## EXERCISE
Copy each line from the entries that the word "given" appears in.

##### RECORDS

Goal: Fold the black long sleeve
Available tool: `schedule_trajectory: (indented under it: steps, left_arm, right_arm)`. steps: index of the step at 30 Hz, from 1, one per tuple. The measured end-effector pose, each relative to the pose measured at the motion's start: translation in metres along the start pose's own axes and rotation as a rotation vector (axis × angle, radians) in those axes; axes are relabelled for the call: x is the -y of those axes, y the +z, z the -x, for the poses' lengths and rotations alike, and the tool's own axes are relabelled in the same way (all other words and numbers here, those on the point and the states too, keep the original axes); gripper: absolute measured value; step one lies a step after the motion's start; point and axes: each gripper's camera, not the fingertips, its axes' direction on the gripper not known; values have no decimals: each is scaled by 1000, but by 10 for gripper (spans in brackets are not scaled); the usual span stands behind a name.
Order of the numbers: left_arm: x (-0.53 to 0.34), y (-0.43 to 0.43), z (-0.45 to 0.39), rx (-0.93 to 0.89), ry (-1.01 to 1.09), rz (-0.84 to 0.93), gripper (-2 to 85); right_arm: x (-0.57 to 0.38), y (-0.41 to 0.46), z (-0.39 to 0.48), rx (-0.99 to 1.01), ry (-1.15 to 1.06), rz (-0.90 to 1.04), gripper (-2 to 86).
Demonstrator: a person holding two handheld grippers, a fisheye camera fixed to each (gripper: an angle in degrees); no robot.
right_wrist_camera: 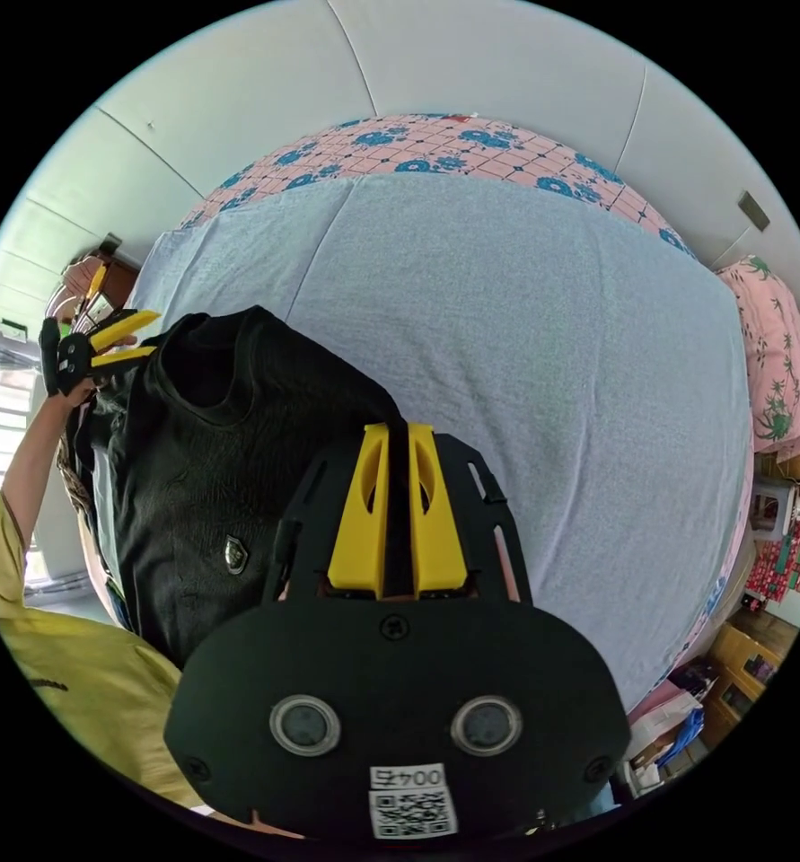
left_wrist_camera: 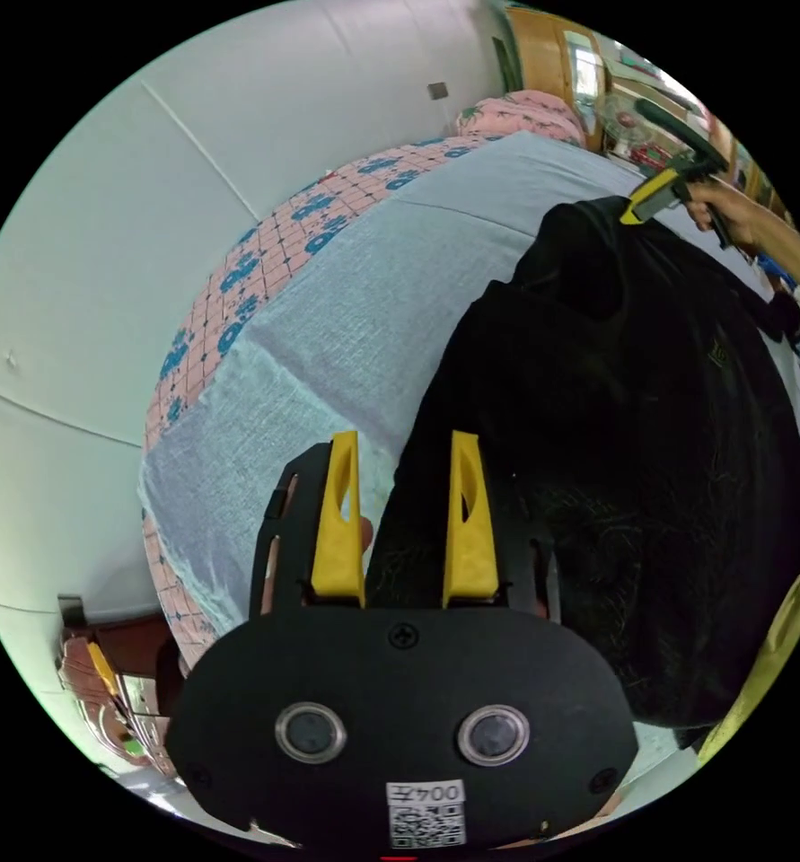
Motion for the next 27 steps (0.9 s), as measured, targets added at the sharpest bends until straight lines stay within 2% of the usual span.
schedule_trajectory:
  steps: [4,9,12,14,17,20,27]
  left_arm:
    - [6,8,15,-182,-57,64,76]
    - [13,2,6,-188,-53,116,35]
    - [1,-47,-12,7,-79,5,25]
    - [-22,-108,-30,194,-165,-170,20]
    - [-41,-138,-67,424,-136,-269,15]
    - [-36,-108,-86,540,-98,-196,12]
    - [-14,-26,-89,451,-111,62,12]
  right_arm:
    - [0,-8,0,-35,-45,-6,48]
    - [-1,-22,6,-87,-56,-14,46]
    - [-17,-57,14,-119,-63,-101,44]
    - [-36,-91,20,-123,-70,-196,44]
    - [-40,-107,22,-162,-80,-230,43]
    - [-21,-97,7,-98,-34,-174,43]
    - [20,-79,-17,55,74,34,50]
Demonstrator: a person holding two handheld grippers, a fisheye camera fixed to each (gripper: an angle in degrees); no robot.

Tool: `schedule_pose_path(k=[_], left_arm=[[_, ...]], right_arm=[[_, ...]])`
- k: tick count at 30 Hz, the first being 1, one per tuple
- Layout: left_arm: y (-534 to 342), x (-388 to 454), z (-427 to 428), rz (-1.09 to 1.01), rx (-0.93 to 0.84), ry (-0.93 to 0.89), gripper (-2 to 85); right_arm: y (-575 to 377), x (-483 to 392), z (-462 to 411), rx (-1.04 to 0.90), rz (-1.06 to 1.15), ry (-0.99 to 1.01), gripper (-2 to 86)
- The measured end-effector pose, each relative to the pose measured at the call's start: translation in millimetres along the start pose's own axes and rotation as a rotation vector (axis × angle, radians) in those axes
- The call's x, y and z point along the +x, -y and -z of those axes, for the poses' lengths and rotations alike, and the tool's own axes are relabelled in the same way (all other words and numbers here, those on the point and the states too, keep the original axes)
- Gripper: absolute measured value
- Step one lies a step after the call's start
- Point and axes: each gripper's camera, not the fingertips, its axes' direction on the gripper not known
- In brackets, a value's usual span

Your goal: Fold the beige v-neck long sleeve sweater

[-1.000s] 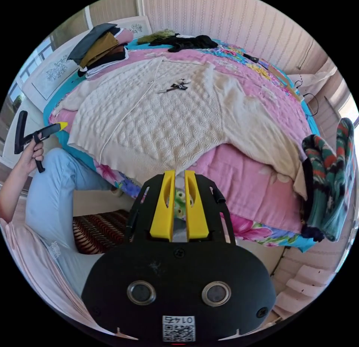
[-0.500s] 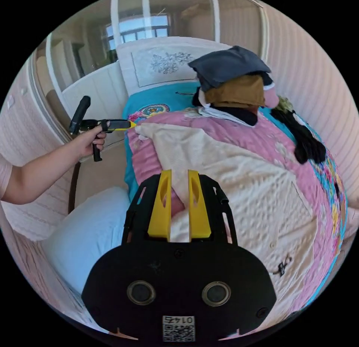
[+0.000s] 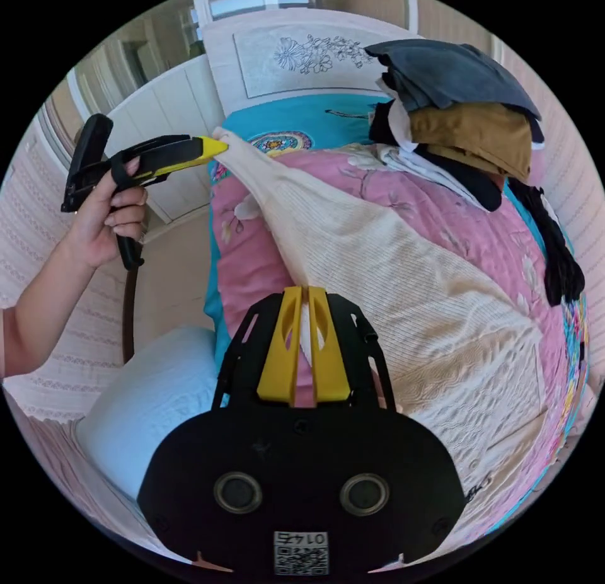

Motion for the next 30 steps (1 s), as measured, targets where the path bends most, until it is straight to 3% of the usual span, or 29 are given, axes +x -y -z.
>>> schedule_pose_path(k=[7,15,18,22,26,30], left_arm=[[-1,199,-73,-0.342,-0.114,-0.376,-0.9],[-93,370,-215,-0.515,-0.393,-0.549,-0.7],[-146,404,-274,-0.576,-0.508,-0.487,0.0],[-210,406,-336,-0.498,-0.781,-0.524,4.1],[-222,401,-314,-0.591,-0.764,-0.48,6.3],[-209,360,-278,-0.67,-0.668,-0.153,6.5]], right_arm=[[-96,74,83,0.266,-0.385,0.099,0.8],[-212,133,125,0.339,-0.684,0.088,1.1],[-257,145,136,0.322,-0.799,0.026,1.4],[-323,163,153,0.29,-0.98,-0.018,2.2],[-360,178,174,0.319,-1.065,-0.052,3.2],[-370,201,196,0.387,-1.095,-0.128,5.2]])
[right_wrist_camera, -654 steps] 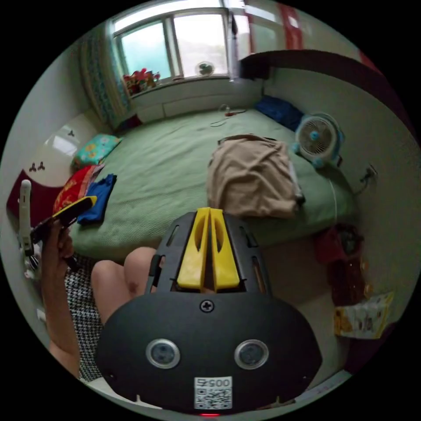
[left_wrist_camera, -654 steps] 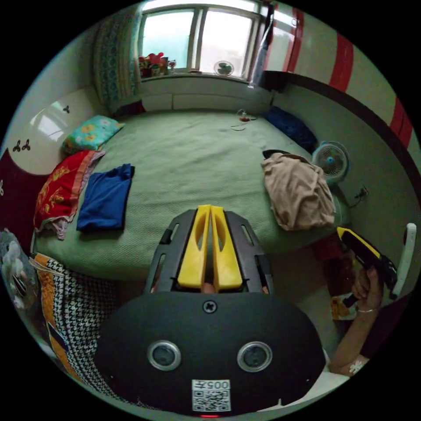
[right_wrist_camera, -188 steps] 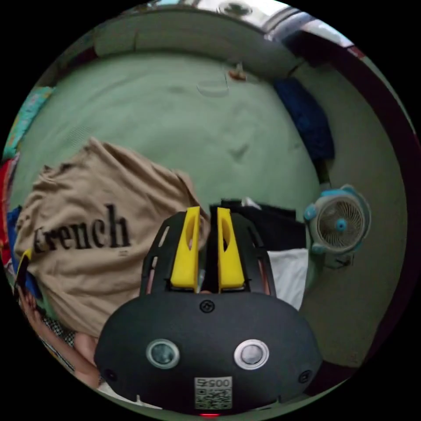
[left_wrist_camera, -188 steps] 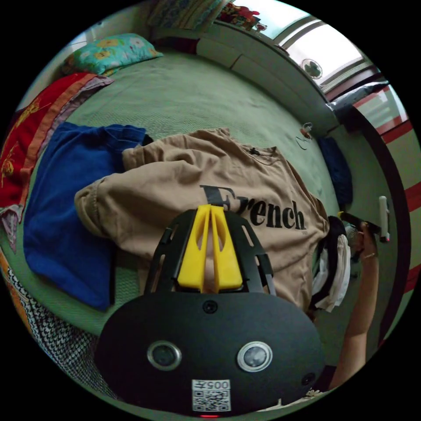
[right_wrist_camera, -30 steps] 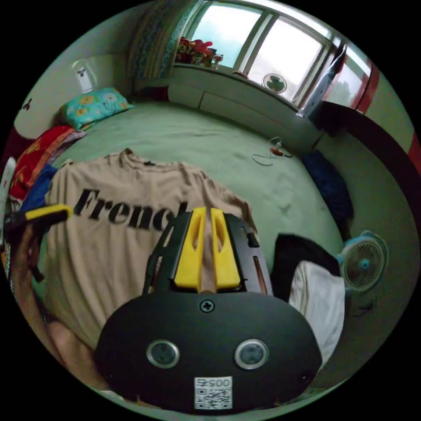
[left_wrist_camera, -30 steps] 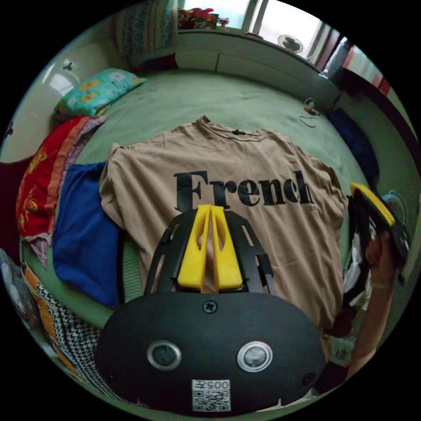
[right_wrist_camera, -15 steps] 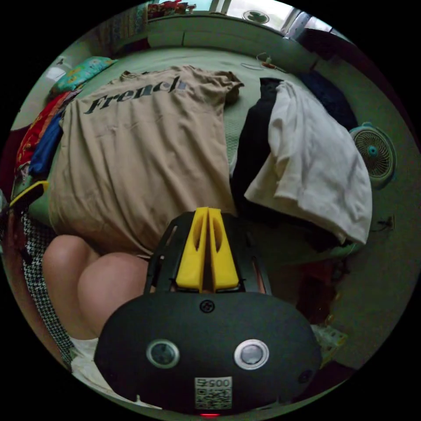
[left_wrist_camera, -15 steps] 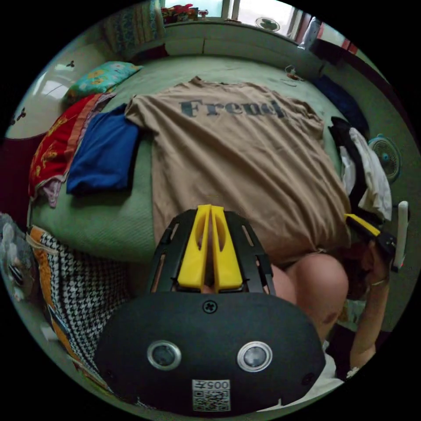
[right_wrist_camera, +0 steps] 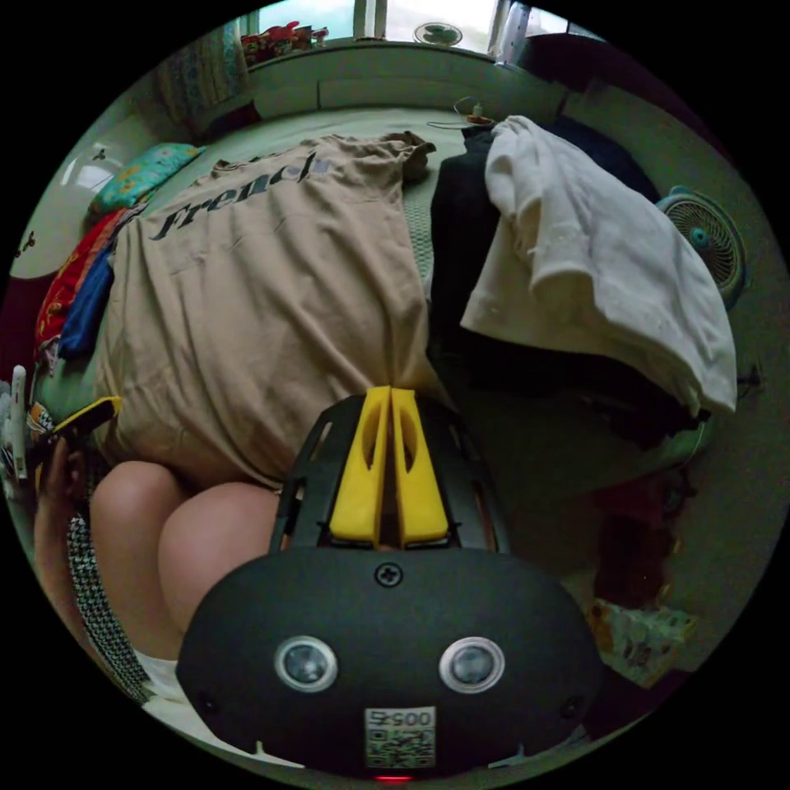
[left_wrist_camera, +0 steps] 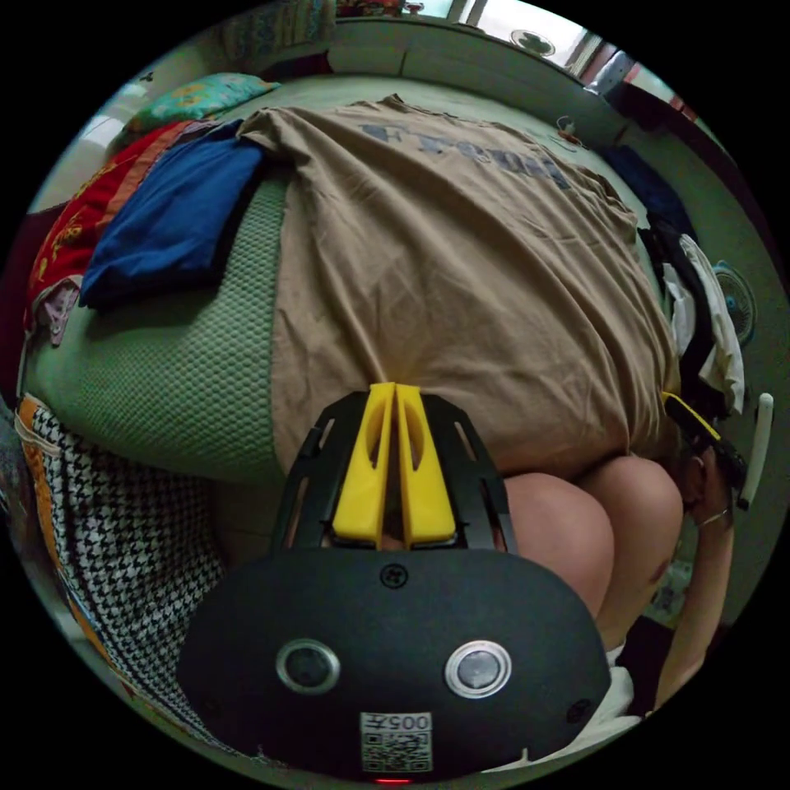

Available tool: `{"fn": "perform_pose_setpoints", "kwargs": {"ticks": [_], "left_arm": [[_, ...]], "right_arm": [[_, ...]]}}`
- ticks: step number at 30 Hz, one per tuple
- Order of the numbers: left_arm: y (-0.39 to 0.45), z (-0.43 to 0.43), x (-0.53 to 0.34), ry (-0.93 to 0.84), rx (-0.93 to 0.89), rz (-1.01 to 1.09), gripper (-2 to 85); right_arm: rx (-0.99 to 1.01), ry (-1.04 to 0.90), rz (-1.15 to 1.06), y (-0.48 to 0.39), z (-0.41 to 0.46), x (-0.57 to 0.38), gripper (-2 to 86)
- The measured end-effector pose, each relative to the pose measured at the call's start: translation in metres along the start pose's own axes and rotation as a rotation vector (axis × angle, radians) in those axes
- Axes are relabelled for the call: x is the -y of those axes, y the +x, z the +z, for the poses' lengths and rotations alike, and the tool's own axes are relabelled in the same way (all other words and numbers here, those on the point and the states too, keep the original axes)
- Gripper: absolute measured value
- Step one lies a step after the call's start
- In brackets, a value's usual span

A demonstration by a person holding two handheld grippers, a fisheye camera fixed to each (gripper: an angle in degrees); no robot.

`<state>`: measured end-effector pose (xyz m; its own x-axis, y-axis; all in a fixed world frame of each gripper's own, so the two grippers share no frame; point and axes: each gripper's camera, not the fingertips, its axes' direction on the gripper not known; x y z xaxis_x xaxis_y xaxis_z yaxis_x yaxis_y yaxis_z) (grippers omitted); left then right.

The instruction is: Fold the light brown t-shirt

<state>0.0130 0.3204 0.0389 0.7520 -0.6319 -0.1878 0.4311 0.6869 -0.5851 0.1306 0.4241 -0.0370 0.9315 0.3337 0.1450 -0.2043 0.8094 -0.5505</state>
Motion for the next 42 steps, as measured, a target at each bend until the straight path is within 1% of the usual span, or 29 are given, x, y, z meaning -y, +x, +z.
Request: {"fn": "perform_pose_setpoints", "kwargs": {"ticks": [2, 5, 8, 10, 12, 13, 15, 19, 23, 27, 29, 36, 39, 42], "left_arm": [[0.001, 0.000, -0.005, -0.016, 0.033, 0.033, -0.5], [0.002, 0.000, -0.017, -0.003, 0.071, 0.055, -0.6], [-0.006, -0.004, -0.035, 0.044, 0.055, 0.051, -0.6], [-0.014, -0.010, -0.048, 0.065, 0.026, 0.044, -0.6], [-0.025, -0.020, -0.067, 0.073, 0.011, 0.023, -0.5], [-0.028, -0.023, -0.073, 0.096, 0.020, 0.016, -0.5], [-0.041, -0.035, -0.097, 0.153, 0.051, -0.021, -0.3], [-0.059, -0.037, -0.128, 0.158, -0.013, -0.054, 1.0], [-0.072, -0.028, -0.155, 0.145, -0.061, -0.065, 6.2], [-0.077, -0.024, -0.178, 0.115, -0.018, -0.059, 12.0], [-0.079, -0.021, -0.186, 0.106, -0.012, -0.060, 13.2], [-0.089, -0.019, -0.210, 0.099, 0.007, -0.089, 13.5], [-0.092, -0.021, -0.219, 0.096, 0.033, -0.100, 13.5], [-0.097, -0.029, -0.230, 0.112, 0.023, -0.112, 13.5]], "right_arm": [[-0.028, 0.009, -0.004, 0.000, -0.001, -0.007, -1.4], [-0.001, 0.025, 0.030, 0.009, -0.005, -0.019, -1.4], [0.062, 0.033, 0.031, 0.024, -0.010, -0.030, -1.2], [0.152, 0.032, 0.027, 0.042, -0.019, -0.037, -0.8], [0.206, 0.058, 0.104, 0.060, -0.031, -0.047, -0.2], [0.196, 0.125, 0.112, 0.068, -0.042, -0.057, 0.4], [0.139, 0.170, 0.069, 0.073, -0.055, -0.072, 2.5], [0.092, 0.158, 0.006, 0.079, -0.065, -0.103, 5.2], [0.079, 0.131, 0.020, 0.084, -0.060, -0.120, 6.1], [0.088, 0.081, 0.041, 0.091, -0.053, -0.131, 6.8], [0.080, 0.063, 0.032, 0.091, -0.051, -0.134, 7.0], [0.064, 0.046, 0.025, 0.089, -0.055, -0.143, 8.0], [0.072, 0.052, 0.021, 0.091, -0.059, -0.149, 8.1], [0.091, 0.053, 0.036, 0.095, -0.063, -0.154, 8.2]]}}
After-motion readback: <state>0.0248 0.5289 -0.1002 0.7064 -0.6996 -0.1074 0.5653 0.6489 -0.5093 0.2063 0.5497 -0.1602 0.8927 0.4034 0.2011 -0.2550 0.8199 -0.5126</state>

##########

## RESPONSE TO THIS TASK
Motion for the next 30 steps (1 s), as measured, targets where the path bends most, until it is straight to 3% of the usual span, or 29 are given, axes +x -y -z.
Motion for the next 42 steps, as measured, a target at each bend until the straight path is within 1% of the usual span, or 29 are given, x, y, z meaning -y, +x, +z.

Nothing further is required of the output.